*WHAT THE TASK REQUIRES*
From the entries below, please gather each line containing the string "Outline".

*AVAILABLE DATA*

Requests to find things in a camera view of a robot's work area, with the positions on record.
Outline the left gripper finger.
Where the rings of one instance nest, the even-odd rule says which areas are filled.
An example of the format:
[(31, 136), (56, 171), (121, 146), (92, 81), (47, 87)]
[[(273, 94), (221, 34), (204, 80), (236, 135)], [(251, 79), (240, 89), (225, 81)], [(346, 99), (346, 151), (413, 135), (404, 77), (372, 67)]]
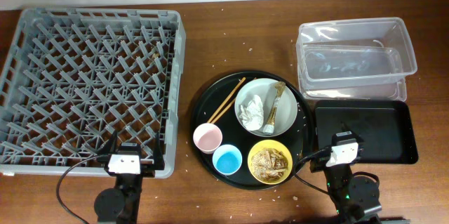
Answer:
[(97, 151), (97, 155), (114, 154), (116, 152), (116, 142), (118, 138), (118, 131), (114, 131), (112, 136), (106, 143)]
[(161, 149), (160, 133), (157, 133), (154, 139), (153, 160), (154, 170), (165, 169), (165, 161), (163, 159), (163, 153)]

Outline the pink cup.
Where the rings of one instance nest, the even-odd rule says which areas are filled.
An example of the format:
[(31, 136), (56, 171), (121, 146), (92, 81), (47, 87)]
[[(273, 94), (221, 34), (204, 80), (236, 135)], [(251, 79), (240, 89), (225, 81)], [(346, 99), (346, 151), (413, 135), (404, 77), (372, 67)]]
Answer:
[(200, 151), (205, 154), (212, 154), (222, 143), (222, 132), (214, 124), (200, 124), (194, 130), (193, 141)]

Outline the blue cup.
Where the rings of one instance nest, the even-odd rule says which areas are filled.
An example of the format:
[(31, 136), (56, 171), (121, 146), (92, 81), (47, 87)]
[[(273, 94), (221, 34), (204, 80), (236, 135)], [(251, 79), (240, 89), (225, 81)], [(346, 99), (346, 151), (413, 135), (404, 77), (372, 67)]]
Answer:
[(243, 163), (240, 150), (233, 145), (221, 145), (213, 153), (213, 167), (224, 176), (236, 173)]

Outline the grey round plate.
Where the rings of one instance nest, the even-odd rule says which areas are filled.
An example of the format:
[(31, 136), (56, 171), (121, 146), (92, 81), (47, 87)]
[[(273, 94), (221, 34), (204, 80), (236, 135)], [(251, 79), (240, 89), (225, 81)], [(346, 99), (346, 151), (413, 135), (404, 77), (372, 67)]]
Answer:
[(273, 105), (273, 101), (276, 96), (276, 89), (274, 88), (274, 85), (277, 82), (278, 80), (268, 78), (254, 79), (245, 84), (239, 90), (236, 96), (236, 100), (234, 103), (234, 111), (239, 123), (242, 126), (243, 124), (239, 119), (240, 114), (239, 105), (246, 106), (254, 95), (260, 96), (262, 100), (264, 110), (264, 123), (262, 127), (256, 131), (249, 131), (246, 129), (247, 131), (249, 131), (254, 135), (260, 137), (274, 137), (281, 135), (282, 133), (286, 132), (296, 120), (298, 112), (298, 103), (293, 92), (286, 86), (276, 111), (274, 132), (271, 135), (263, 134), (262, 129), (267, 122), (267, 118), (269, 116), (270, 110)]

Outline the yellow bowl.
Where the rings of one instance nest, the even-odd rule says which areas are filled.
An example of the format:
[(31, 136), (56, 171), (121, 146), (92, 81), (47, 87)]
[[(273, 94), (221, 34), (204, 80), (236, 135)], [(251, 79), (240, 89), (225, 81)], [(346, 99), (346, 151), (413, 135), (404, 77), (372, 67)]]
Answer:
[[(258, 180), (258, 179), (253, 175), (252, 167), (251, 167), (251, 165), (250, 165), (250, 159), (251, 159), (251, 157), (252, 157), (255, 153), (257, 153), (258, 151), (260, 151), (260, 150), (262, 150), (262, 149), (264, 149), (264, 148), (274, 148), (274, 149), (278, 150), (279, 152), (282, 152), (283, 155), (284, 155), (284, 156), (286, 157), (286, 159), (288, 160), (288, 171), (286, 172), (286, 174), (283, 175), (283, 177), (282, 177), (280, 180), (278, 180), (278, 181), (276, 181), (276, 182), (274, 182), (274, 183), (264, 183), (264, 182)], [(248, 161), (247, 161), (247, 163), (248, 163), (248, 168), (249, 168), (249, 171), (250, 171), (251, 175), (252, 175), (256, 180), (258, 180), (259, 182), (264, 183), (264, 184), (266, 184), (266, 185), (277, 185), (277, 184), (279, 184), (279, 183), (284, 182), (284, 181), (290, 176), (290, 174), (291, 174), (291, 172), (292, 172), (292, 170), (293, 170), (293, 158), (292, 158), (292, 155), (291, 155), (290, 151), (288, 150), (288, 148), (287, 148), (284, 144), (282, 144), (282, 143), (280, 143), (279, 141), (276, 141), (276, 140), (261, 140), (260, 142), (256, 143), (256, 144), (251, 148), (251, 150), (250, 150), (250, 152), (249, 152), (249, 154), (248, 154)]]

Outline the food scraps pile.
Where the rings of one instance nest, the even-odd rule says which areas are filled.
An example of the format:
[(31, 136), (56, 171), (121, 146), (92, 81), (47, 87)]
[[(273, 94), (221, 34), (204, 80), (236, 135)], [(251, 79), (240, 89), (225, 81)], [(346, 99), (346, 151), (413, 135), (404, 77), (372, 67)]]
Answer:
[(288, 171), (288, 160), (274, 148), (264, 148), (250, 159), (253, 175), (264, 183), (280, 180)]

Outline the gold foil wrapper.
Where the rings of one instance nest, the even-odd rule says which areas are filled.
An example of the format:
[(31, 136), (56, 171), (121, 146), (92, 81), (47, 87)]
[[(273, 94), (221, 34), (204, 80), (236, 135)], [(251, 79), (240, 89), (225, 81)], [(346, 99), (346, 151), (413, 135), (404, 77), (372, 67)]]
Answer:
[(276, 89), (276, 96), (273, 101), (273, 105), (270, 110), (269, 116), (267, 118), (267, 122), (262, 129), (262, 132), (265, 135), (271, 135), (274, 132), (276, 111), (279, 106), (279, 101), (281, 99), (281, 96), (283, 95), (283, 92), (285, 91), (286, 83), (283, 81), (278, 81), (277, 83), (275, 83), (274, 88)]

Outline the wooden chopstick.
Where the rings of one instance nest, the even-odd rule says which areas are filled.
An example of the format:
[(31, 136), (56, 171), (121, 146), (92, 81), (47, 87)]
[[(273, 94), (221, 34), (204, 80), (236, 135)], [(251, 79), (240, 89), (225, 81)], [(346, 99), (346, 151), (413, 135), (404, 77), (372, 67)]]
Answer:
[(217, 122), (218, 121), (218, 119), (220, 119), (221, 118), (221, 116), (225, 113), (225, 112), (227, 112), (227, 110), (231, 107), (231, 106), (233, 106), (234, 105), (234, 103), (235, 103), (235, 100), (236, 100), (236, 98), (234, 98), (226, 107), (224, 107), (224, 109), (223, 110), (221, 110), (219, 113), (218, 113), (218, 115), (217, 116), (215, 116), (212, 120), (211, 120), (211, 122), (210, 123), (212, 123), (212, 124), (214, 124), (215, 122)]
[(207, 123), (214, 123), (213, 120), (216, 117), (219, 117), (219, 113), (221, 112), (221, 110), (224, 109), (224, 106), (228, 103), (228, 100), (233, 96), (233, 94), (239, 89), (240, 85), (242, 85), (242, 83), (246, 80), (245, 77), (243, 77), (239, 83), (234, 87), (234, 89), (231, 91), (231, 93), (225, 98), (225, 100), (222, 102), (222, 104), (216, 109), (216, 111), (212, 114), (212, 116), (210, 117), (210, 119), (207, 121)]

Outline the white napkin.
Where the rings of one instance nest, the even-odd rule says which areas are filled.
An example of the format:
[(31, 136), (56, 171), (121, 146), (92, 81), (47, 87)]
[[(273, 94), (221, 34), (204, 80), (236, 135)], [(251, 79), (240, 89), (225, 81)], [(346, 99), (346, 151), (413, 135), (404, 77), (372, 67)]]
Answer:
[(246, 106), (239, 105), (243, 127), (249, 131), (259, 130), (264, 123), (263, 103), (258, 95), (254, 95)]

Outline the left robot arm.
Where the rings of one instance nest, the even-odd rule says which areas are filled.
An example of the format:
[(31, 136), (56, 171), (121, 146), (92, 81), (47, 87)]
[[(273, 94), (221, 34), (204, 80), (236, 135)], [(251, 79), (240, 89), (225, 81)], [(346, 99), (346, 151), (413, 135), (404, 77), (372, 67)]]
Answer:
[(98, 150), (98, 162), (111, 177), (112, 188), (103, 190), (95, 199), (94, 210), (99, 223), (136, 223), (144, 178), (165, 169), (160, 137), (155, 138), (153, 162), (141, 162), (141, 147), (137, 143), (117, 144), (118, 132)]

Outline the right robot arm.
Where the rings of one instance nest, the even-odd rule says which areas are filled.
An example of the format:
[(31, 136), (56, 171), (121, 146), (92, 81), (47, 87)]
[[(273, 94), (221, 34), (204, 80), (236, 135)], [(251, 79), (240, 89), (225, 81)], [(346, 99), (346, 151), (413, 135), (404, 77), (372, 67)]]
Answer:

*ANSWER SECTION*
Outline the left gripper finger.
Outline the pink cup.
Outline the blue cup.
Outline the grey round plate.
Outline the yellow bowl.
Outline the food scraps pile.
Outline the gold foil wrapper.
Outline the wooden chopstick.
Outline the white napkin.
Outline the left robot arm.
Outline the right robot arm.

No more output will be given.